Nascondeva in casa 241 grammi di cocaina rosa, che le avrebbe portato un guadagno di 100mila euro, mentre accudiva il figlio di 6 anni: arrestata a Napoli mamma pusher 29enne


Aveva nascosto in casa oltre duecento grammi di “cocaina rosa”, una delle sostanze sintetiche più costose e diffuse negli ambienti dello spaccio di fascia alta, mentre accudiva il figlio di appena sei anni. È quanto hanno scoperto i carabinieri nel corso di un’operazione condotta tra Napoli e Portici, che ha portato all’arresto di una 29enne incensurata, ritenuta coinvolta in un’attività di detenzione e spaccio di stupefacenti.

Il blitz è scattato al termine di un’attività investigativa sviluppata anche attraverso il web patrolling: un monitoraggio online che ha consentito ai militari di individuare la giovane, apparentemente lontana da contesti criminali e priva di precedenti penali.
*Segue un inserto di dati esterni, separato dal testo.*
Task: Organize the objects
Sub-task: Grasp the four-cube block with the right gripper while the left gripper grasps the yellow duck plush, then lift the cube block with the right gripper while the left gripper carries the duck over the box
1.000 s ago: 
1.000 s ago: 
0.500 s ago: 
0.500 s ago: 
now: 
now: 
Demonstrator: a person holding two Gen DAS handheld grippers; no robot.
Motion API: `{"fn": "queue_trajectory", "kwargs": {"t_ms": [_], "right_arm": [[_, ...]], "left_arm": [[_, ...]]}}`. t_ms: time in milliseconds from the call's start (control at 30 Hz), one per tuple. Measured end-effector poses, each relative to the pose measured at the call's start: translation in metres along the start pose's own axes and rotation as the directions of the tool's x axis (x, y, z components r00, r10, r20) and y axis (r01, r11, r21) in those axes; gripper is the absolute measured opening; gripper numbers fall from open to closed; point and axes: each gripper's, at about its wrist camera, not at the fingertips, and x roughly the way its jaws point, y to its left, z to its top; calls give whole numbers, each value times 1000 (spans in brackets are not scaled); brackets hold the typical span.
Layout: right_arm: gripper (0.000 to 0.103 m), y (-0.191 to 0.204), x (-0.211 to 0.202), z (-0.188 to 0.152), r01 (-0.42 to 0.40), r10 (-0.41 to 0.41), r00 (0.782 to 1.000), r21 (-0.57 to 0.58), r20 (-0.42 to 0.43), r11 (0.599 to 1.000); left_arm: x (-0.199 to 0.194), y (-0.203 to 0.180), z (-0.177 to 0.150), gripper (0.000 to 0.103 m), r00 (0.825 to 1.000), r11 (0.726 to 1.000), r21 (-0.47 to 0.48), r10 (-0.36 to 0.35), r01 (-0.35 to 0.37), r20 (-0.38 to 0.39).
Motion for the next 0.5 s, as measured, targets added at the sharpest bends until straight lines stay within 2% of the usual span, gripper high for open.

Da qui la decisione di approfondire, fino all’intervento nell’abitazione della donna, situata in una zona di confine tra il quartiere di San Giovanni a Teduccio e il comune di Portici, a ridosso dell’autostrada A3.
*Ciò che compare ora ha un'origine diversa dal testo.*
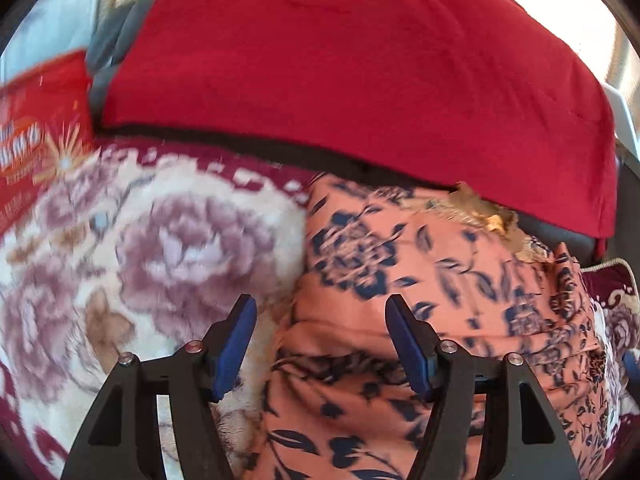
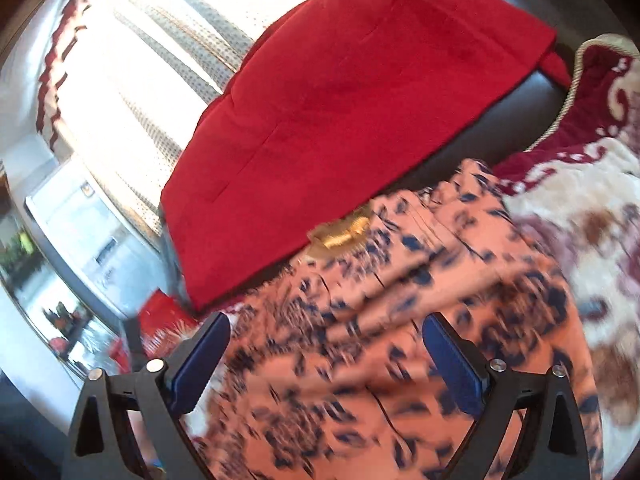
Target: Fold small clothes
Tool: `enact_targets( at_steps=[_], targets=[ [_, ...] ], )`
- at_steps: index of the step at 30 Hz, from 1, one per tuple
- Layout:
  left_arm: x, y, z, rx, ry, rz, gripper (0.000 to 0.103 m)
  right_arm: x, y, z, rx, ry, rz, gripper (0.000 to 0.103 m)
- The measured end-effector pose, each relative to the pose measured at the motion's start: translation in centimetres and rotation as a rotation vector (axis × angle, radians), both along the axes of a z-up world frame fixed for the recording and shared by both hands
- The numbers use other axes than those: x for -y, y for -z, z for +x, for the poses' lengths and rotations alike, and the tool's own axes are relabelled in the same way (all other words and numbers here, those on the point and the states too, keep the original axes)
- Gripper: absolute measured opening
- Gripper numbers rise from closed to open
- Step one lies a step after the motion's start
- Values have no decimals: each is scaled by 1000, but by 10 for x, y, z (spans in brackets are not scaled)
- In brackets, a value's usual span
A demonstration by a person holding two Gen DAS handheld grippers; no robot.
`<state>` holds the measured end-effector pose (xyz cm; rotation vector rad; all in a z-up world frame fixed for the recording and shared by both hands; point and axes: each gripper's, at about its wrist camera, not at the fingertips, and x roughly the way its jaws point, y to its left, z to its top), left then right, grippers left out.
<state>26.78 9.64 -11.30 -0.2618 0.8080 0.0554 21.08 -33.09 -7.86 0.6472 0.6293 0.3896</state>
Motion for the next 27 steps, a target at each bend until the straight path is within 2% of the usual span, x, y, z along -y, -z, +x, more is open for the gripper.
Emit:
enact_targets(
  at_steps=[4,6,9,11,12,13,14,15,18,19,20,21,22,23,24,26,27],
  targets=[
    [-6,18,-8,23,12,-22,68,9,14,54,-162,59,75,94],
    [-3,19,-13,32,26,-13,68,11,31,74,-263,106,97,93],
    [6,15,-7,51,45,-33,68,11,51,88,-347,146,167,76],
    [9,10,-10,71,56,-24,68,7,55,94,-363,167,153,73],
    [11,12,-8,69,61,-20,68,4,55,100,-369,171,124,63],
    [12,13,-8,62,66,-18,68,-1,54,107,-386,175,56,32],
    [13,14,-8,47,68,-19,68,-4,53,113,-397,176,18,11],
    [13,15,-8,44,67,-16,68,-9,45,113,-386,186,-32,4],
    [11,12,-12,73,32,11,68,-30,-8,82,-182,217,-199,4],
    [10,7,-16,100,22,7,68,-35,-16,68,-135,245,-266,4],
    [10,4,-18,121,21,6,68,-40,-10,64,-149,257,-349,6],
    [12,3,-18,127,23,10,69,-42,5,68,-205,241,-395,8],
    [14,4,-17,119,31,15,72,-38,35,77,-321,208,-405,8],
    [18,8,-13,91,44,21,72,-32,50,82,-374,185,-365,9],
    [22,15,-10,55,56,33,72,-23,55,75,-337,186,-300,9],
    [30,27,-3,-10,76,71,72,-16,48,66,-313,209,-267,15],
    [30,26,-4,-8,71,80,72,-15,44,63,-312,215,-264,18]
  ],
)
Ad aprire la porta ai carabinieri è stata la stessa 29enne, che avrebbe subito collaborato con gli investigatori indicando il luogo in cui nascondeva la droga. All’interno dell’appartamento, di circa 50 metri quadrati, i militari hanno rinvenuto 241 grammi di sostanza nota come “cocaina rosa” – un mix di composti chimici che, sul mercato illegale, può raggiungere valori molto elevati – per un guadagno stimato vicino ai 100mila euro.

L’ATTIVITA’ DI SPACCIO E L’ARRESTO

Nel corso della perquisizione, sequestrati anche un bilancino di precisione e materiale per il confezionamento delle dosi, elementi che rafforzano l’ipotesi di un’attività di spaccio strutturata, seppur condotta in un contesto domestico. Un quadro reso ancora più delicato dalla presenza in casa del figlio minore della donna, che si trovava nell’abitazione al momento dell’irruzione.

Secondo quanto emerso, la 29enne avrebbe ammesso di detenere e spacciare la sostanza per conto terzi, spiegando agli inquirenti di aver intrapreso questa attività per esigenze economiche legate al mantenimento del bambino. Una giustificazione ora al vaglio degli investigatori, che stanno cercando di chiarire il ruolo della donna all’interno di una possibile rete più ampia.

Al termine delle formalità di rito, la giovane è stata arrestata e posta agli arresti domiciliari, in attesa di comparire davanti all’autorità giudiziaria. Le indagini proseguono per individuare eventuali complici e ricostruire i canali di approvvigionamento e distribuzione della cosiddetta “droga dei ricchi”, sempre più diffusa anche nel Sud Italia.